According to the work-energy theorem, the power delivered to a particle by the net force on it is equal to the time rate of change of its kinetic energy [1] [2] [3] ,

$\frac{\text{d}T}{\text{d}t}=F\cdot v$ (1)

where $F$ is the net force acting on the particle. As a result, if the net force has a component in the direction of motion, the kinetic energy of the particle increases. Conversely, if the net force has a component in the opposite direction of motion, the kinetic energy of the particle decreases. In each case, the normal component of the net force changes the direction of motion of the particle. If the net force is strictly normal to the velocity vector of the particle, it only changes the direction of motion of the particle without affecting its kinetic energy and speed. To this end, it is stated that normal force does not do work [4] [5] [6] .

While developing a computer simulation, a moving particle was successively impacted perpendicular to its direction of motion to generate a circular path. During the simulation, it was noticed that the speed of the particle increased after each impact even though the impulsive force was perpendicular to the instantaneous velocity of the particle. This indicated that in this case the normal force did in fact do work on the particle. Although this is not a significant discovery by any scale, it warrants some discussion and should be brought to the attention of the computational science community.

In this article, a fairly detailed analysis of the dynamics of a particle subjected to a net force acting normal to its direction of motion is presented. The case of an impulsive force as well as the case of a continuous force, such as the magnetic force on a moving charged particle, or gravitational force on a circularly orbiting planet or satellite, is considered.
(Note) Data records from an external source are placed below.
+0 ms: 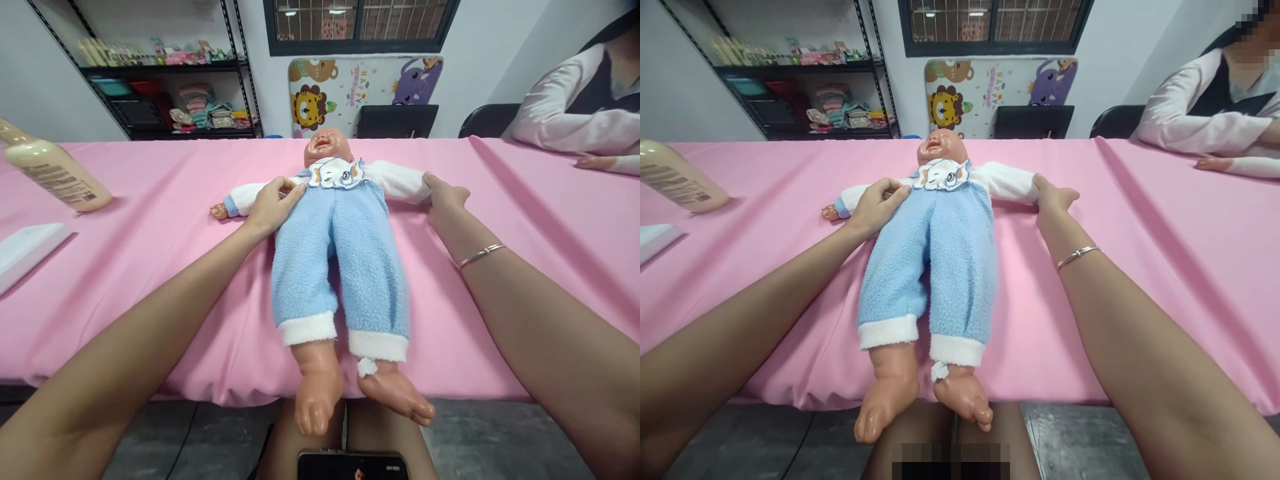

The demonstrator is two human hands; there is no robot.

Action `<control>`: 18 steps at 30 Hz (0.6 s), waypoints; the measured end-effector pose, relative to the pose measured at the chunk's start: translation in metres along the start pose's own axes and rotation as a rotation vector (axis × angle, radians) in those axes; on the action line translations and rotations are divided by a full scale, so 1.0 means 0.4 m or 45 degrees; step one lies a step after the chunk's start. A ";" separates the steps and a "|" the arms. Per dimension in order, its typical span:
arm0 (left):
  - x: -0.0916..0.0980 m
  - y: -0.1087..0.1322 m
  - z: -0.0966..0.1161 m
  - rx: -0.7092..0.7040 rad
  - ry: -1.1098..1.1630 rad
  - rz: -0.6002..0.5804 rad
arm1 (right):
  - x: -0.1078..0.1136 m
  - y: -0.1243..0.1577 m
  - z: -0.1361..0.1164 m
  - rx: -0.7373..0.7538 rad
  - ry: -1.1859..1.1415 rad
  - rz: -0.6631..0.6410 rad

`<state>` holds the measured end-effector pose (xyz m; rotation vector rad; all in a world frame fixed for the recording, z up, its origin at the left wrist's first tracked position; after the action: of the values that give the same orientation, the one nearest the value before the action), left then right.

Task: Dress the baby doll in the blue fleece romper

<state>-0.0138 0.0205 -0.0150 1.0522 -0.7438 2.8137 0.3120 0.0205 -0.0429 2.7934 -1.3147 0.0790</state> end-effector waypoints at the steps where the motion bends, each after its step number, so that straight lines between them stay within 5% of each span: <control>1: 0.002 0.001 -0.009 0.036 -0.001 -0.008 | 0.005 0.004 -0.002 -0.023 0.067 0.058; 9: 0.001 0.003 -0.029 0.128 0.283 -0.123 | -0.008 0.032 -0.007 0.076 0.379 0.104; 12: -0.004 0.003 -0.032 0.170 0.443 -0.070 | -0.012 0.065 -0.034 0.379 0.393 0.124; 15: -0.009 0.003 -0.033 0.195 0.511 -0.015 | -0.024 0.124 -0.061 0.864 0.171 -0.051; 18: -0.012 0.002 -0.032 0.186 0.485 -0.007 | -0.041 0.178 -0.052 0.876 -0.082 -0.392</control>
<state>-0.0180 0.0262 -0.0268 0.4978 -0.5007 2.9664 0.2460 -0.0107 -0.0213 3.5578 -0.9802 0.5225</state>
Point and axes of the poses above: each hand's wrist, its own y-axis away from the middle knuckle, its own x-axis out of the back of the hand, z = x × y, the point moved 1 cm from there along -y, towards the middle knuckle, and after that the axes turned 8 degrees about -y, right-handed, at the moved point
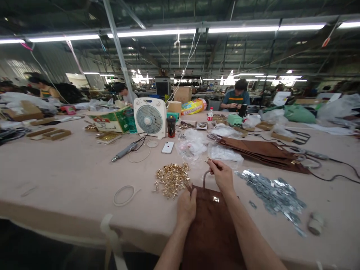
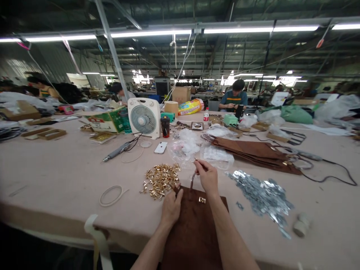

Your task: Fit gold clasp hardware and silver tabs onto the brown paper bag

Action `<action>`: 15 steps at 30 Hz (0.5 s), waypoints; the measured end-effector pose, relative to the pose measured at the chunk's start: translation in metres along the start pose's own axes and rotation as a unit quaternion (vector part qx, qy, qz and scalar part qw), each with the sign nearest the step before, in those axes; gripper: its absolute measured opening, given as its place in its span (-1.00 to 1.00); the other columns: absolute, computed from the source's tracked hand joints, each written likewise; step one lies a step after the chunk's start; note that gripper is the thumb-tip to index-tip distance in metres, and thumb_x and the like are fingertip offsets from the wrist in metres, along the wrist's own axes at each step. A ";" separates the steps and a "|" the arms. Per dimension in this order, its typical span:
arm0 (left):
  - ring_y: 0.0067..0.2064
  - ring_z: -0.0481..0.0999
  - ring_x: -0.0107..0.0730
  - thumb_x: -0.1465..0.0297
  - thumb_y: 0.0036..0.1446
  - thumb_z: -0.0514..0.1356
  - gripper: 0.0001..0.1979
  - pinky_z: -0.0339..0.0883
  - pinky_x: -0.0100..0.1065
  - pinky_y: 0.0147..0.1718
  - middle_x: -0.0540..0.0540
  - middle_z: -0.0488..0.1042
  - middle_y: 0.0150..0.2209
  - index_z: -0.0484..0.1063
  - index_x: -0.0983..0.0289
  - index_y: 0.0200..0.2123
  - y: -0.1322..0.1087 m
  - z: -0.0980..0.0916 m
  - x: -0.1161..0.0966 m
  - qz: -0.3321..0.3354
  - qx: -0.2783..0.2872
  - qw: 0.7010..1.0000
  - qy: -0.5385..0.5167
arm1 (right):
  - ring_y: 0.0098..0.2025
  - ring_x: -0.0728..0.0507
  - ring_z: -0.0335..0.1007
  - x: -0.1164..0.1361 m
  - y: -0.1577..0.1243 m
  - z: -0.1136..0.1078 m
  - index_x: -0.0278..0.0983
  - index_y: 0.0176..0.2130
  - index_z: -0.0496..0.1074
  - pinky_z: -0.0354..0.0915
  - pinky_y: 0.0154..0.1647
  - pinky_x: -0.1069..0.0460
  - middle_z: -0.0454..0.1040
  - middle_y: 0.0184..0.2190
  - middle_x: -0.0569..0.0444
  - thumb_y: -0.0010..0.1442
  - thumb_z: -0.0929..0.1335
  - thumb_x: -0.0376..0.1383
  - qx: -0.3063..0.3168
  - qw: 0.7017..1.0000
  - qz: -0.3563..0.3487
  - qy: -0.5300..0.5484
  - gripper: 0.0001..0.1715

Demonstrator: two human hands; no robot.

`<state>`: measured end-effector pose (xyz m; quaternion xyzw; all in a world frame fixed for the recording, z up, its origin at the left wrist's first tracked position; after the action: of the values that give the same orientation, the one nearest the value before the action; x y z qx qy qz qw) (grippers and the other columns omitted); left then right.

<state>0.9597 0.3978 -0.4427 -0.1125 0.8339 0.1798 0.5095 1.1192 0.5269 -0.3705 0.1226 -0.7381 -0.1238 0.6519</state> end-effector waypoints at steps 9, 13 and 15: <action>0.22 0.54 -0.03 0.19 0.35 0.14 -0.55 0.29 -0.05 0.28 0.22 0.61 0.14 0.55 0.28 0.16 0.001 -0.013 0.006 0.002 -0.032 0.991 -0.133 | -0.36 -0.13 0.53 -0.007 -0.125 0.002 -0.28 0.00 0.59 0.50 -0.34 0.02 0.59 -0.33 0.01 0.28 0.47 0.03 0.071 0.994 0.066 0.055 -0.50; 0.17 0.56 -0.08 0.15 0.35 0.16 -0.57 0.33 -0.10 0.25 0.18 0.63 0.10 0.58 0.25 0.11 0.001 -0.015 0.013 0.005 -0.039 0.981 -0.188 | -0.35 -0.11 0.55 -0.010 -0.137 0.010 -0.25 0.02 0.58 0.51 -0.33 0.02 0.56 -0.21 0.00 0.32 0.44 -0.01 0.034 0.998 0.036 0.027 -0.56; 0.17 0.56 -0.09 0.13 0.33 0.19 -0.58 0.33 -0.12 0.24 0.18 0.63 0.10 0.59 0.24 0.09 0.001 -0.013 0.016 0.002 -0.043 0.978 -0.204 | -0.38 -0.10 0.53 -0.012 -0.137 0.011 -0.24 0.03 0.58 0.50 -0.35 0.02 0.56 -0.22 0.00 0.33 0.43 -0.01 0.019 0.999 0.033 0.012 -0.56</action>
<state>0.9413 0.3935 -0.4507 -0.0939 0.7039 0.2359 0.6633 1.1123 0.4031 -0.4301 0.1118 -0.7363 -0.0867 0.6617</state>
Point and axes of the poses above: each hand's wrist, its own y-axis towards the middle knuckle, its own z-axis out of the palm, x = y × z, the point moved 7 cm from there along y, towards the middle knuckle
The question of the change of kinetic energy and speed of the particle in each case is addressed, and it is shown that unless one is careful enough during the simulation, the normal force can do work on the particle and change its kinetic energy and speed.
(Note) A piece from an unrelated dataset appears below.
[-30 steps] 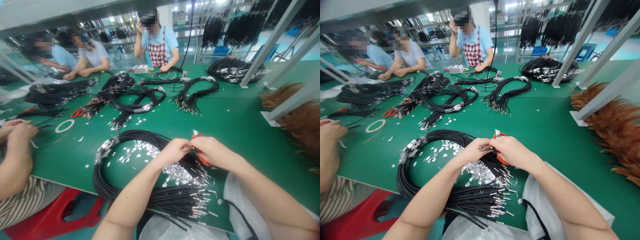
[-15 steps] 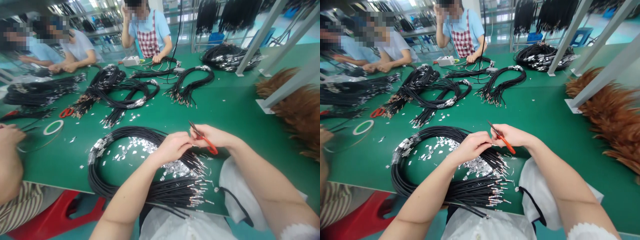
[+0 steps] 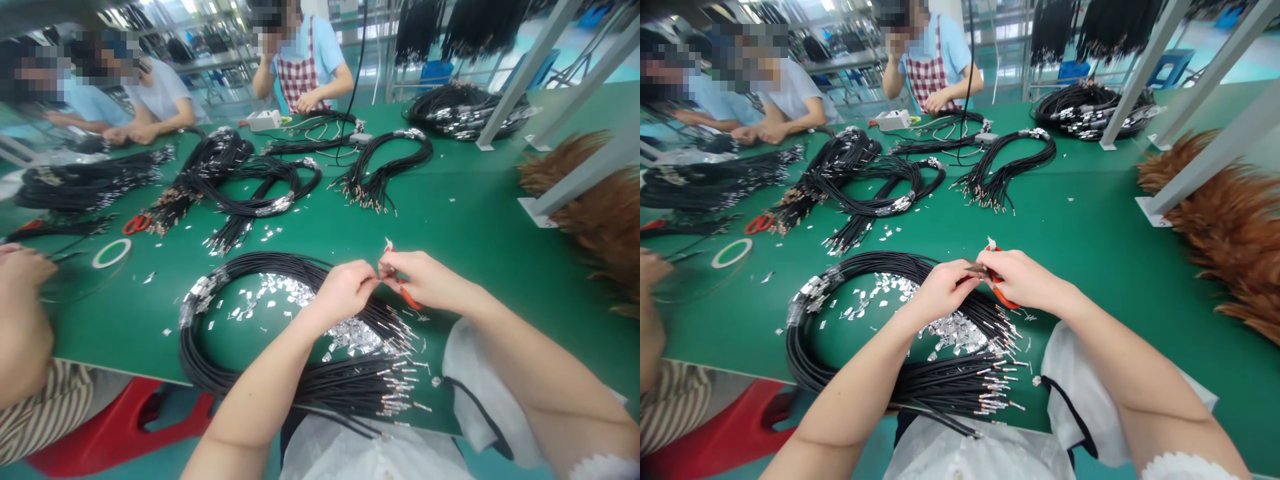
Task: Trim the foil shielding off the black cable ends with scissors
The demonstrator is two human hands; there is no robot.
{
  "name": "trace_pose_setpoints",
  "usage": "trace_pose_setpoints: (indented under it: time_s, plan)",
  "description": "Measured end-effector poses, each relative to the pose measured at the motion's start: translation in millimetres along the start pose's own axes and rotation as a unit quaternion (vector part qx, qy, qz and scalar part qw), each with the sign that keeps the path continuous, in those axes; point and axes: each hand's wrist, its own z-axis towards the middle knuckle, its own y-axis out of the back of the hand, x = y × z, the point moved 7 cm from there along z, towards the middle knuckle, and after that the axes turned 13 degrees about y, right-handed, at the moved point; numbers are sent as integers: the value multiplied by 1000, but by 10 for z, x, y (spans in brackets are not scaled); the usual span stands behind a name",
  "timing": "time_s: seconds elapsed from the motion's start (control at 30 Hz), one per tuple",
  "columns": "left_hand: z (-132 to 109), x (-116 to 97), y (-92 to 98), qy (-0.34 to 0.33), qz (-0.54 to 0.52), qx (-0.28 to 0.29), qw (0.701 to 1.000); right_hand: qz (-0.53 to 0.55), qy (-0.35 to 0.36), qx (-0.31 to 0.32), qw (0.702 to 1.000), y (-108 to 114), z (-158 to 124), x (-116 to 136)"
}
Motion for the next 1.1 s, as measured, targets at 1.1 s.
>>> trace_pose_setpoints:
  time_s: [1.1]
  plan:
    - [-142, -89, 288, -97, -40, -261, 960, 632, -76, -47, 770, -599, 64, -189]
To prevent the kinetic energy and speed from changing, one can always rescale the speed of the particle after each application of the normal force. This, however, is not a common practice in computational physics and, as a result, the kinetic energy and speed of the particle increase over time and error accumulates [7] . In this article, a different algorithm is suggested to avoid this problem. The algorithm is simple and more efficient than rescaling the speed in every step of the calculations.

2. The Impulsive Force

Let us begin by considering a particle of mass m moving with a constant velocity v along the x axis. At a certain time, an impulsive force F acts on the particle in the y direction for a short time interval $\delta t$ . The velocity of the particle after the action of the force is given by

${v}^{\prime}=v+\frac{F\delta t}{m}=v\stackrel{^}{i}+\frac{F\delta t}{m}\stackrel{^}{j}$ (2)

which simply indicates that the speed of the particle has increased to

${v}^{\prime}=\sqrt{{v}^{2}+{\left(\frac{F\delta t}{m}\right)}^{2}}>v$ (3)

This difficulty seems to result from the finite duration of the time interval $\delta t$ over which the particle changes its direction of motion slightly, causing the force to gain a component in the direction of motion during this time interval. However, the problem can not be resolved even if the time interval is shrunk to zero and the force is reduced to a Dirac delta function. To see this, consider an impulsive force given by

$F\left(t\right)=p\text{\hspace{0.05em}}\delta \left(t-{t}_{0}\right)\stackrel{^}{j}$ (4)

where here $\delta $ denotes the Dirac delta function, and the force acts on the particle at time ${t}_{0}$ . In this equation, p is a constant having the units of momentum (as the delta function has the units of reciprocal time). The velocity of the particle after the action of the force is given by

${v}^{\prime}=v\stackrel{^}{i}+\frac{p\stackrel{^}{j}}{m}{\displaystyle {\int}_{{t}_{0}-\u03f5}^{{t}_{0}+\u03f5}}\delta \left(t-{t}_{0}\right)\text{d}t=v\stackrel{^}{i}+\frac{p}{m}\stackrel{^}{j}$ (5)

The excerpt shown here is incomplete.